## Assigned task:
Search the records for the string "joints", and show each line where it appears.

## The data:
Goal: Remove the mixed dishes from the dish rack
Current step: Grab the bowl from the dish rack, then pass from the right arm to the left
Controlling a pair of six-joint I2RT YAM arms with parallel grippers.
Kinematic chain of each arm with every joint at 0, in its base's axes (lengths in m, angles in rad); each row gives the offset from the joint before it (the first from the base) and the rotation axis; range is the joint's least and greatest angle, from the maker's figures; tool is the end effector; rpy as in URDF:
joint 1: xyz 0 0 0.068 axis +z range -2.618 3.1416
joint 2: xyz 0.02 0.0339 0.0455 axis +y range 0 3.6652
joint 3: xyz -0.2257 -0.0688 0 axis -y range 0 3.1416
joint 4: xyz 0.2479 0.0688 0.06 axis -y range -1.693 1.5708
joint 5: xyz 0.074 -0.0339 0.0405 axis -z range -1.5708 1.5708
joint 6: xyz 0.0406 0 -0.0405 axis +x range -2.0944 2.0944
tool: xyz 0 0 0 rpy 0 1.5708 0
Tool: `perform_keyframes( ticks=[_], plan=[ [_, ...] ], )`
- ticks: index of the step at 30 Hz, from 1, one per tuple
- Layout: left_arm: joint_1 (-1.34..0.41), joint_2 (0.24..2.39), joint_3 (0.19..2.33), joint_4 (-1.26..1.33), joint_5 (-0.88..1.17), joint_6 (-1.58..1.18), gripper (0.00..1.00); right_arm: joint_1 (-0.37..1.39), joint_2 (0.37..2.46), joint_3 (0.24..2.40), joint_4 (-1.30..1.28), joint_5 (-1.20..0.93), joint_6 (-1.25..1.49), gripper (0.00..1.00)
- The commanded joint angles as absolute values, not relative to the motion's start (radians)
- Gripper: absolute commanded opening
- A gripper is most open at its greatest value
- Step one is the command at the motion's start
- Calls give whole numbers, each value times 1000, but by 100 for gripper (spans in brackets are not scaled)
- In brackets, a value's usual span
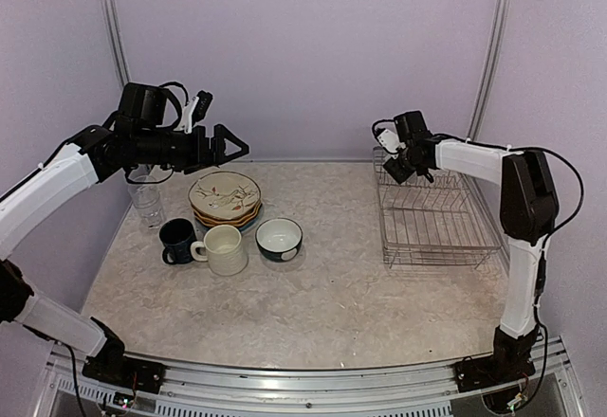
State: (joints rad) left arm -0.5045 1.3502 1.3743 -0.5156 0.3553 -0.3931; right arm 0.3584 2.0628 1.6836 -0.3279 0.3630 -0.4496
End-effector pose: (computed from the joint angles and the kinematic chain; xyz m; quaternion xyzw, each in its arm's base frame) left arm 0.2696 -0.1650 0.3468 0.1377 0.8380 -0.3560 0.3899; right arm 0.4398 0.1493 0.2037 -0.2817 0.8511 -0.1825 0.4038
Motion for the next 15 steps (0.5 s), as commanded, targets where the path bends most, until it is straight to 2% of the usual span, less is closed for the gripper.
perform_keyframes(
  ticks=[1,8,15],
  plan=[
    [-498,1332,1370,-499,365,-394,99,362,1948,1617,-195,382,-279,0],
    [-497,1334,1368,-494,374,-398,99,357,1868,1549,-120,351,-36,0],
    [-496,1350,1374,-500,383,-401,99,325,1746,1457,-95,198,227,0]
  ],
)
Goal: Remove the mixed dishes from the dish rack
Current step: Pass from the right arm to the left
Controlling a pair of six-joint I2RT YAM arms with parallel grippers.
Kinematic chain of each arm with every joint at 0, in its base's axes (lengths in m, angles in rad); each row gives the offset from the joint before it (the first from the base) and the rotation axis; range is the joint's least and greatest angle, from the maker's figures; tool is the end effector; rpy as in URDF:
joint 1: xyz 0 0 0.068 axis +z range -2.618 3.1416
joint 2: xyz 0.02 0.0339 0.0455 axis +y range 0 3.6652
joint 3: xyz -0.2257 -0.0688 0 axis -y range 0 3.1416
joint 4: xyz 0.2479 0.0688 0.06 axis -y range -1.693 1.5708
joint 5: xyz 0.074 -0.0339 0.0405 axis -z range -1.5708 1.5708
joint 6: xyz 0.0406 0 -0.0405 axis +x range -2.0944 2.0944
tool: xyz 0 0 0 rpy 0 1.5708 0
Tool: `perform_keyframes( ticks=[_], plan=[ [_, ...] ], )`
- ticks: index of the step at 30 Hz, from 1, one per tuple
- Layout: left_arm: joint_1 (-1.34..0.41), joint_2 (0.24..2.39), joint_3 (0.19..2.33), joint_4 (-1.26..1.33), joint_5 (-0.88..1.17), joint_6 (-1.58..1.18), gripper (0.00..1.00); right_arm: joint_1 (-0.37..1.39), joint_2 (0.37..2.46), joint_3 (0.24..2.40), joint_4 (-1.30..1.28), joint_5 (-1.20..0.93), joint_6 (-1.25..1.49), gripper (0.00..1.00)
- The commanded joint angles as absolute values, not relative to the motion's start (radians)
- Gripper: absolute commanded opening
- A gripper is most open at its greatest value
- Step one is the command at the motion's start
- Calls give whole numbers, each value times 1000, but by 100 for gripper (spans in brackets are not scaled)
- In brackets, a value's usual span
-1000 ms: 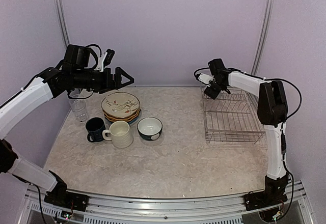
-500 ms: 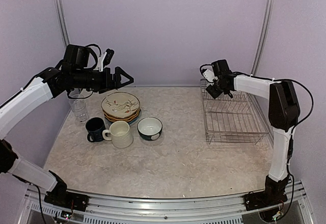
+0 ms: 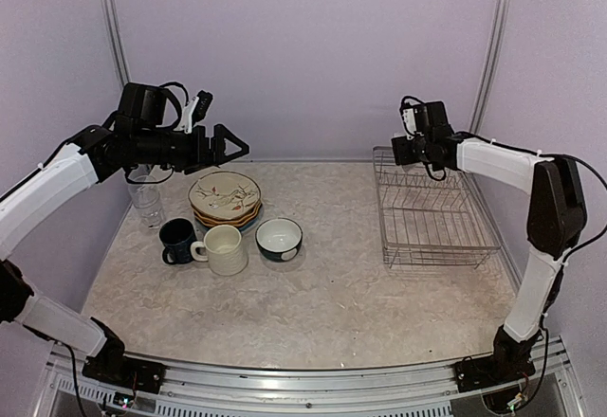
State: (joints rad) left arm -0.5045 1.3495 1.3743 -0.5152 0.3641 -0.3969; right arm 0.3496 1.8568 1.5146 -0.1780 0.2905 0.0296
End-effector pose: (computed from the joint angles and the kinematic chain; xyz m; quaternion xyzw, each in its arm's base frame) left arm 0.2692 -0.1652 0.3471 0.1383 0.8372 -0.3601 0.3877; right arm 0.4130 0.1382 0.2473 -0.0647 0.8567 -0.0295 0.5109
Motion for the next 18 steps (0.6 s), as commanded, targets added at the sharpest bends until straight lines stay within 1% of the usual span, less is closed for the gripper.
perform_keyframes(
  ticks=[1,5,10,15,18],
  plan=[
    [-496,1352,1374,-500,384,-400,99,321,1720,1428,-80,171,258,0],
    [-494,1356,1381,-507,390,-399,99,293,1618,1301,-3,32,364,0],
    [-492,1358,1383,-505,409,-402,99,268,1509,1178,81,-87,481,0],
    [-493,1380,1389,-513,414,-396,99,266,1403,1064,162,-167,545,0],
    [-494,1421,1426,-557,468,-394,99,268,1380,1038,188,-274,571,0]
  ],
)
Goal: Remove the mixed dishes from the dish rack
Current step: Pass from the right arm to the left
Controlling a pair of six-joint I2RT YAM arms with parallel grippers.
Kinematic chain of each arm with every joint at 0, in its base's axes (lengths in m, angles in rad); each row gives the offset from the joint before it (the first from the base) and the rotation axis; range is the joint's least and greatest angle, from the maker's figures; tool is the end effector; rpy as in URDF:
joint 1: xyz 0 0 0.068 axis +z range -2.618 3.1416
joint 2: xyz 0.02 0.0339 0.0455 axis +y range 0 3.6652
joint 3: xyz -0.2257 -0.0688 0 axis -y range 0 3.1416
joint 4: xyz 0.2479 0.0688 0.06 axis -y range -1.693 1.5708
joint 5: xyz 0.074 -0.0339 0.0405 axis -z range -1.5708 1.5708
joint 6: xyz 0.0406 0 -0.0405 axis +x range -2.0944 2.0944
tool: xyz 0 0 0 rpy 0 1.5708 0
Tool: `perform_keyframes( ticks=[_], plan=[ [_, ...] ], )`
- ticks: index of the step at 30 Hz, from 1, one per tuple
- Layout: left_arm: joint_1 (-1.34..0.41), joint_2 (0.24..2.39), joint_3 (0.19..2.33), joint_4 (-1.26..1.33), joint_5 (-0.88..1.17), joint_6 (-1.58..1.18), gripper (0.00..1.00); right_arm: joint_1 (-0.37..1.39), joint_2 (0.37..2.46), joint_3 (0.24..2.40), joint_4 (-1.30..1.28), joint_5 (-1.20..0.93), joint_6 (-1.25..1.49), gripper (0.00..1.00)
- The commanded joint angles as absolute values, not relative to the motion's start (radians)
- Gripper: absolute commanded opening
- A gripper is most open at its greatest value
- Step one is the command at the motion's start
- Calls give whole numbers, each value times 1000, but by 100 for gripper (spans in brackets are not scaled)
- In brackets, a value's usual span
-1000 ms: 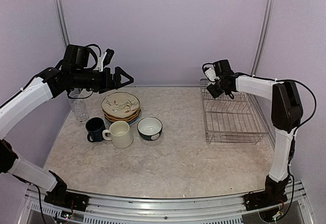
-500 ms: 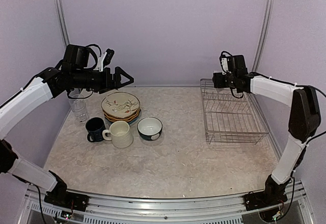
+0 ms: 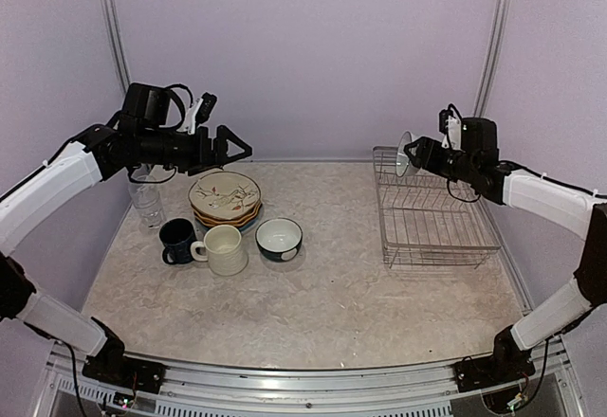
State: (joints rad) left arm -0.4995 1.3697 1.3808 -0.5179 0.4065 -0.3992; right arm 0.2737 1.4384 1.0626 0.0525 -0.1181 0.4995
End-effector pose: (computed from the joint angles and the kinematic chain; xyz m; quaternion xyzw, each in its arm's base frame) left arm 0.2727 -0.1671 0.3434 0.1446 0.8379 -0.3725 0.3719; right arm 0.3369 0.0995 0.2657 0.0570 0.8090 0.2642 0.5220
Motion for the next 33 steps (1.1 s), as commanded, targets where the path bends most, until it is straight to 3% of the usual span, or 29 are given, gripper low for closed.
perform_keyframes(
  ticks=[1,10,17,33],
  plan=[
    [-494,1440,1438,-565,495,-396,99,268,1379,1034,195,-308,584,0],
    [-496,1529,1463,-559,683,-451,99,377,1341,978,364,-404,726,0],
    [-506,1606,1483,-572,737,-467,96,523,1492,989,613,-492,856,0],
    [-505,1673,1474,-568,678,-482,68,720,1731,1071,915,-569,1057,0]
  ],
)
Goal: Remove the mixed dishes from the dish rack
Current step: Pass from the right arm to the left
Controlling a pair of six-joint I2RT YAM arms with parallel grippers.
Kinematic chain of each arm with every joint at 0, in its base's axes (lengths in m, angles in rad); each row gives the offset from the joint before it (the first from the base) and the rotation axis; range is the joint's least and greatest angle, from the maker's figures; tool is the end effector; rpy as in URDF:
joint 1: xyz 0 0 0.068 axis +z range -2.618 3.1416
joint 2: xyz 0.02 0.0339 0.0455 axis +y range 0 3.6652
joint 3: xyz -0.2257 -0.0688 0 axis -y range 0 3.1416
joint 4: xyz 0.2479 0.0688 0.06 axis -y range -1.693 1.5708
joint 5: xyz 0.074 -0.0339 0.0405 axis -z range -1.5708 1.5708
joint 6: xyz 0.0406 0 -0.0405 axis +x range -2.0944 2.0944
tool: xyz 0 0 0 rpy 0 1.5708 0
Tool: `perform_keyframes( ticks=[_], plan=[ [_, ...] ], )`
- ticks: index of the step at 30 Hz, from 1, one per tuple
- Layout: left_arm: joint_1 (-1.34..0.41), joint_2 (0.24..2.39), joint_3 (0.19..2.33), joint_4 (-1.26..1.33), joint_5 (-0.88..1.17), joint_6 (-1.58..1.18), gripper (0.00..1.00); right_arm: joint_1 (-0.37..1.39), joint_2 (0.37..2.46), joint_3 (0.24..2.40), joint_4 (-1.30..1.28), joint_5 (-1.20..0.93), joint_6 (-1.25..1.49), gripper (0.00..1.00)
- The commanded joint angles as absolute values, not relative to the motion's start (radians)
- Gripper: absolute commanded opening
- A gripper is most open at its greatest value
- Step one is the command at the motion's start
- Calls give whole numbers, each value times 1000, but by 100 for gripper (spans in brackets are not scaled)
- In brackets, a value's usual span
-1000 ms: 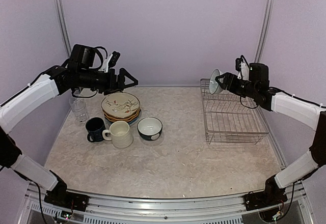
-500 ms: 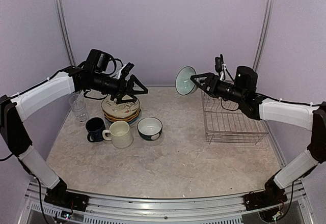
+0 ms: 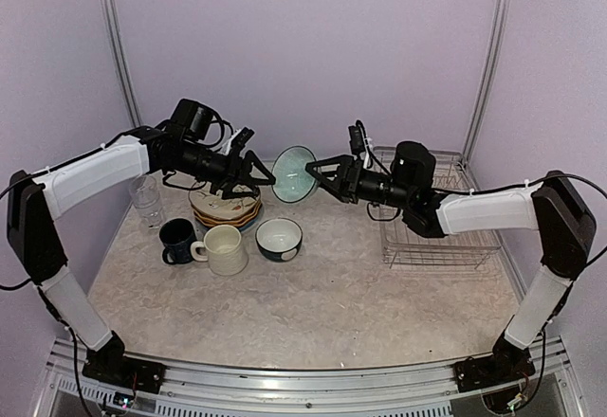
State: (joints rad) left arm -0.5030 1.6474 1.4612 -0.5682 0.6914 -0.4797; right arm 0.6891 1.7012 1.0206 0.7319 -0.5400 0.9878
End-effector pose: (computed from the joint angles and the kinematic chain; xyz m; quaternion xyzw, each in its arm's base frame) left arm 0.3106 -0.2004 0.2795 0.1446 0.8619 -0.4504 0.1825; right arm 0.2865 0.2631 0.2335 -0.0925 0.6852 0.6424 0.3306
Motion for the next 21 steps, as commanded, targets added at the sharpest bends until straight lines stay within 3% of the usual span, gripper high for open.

## Result of this task:
State: (joints rad) left arm -0.5045 1.3502 1.3743 -0.5156 0.3553 -0.3931; right arm 0.3584 2.0628 1.6836 -0.3279 0.3630 -0.4496
State: (joints rad) left arm -0.5045 1.3495 1.3743 -0.5152 0.3641 -0.3969; right arm 0.3496 1.8568 1.5146 -0.1780 0.2905 0.0296
State: (joints rad) left arm -0.4995 1.3697 1.3808 -0.5179 0.4065 -0.3992; right arm 0.2737 1.4384 1.0626 0.0525 -0.1181 0.4995
State: (joints rad) left arm -0.5030 1.6474 1.4612 -0.5682 0.6914 -0.4797; right arm 0.6891 1.7012 1.0206 0.7319 -0.5400 0.9878

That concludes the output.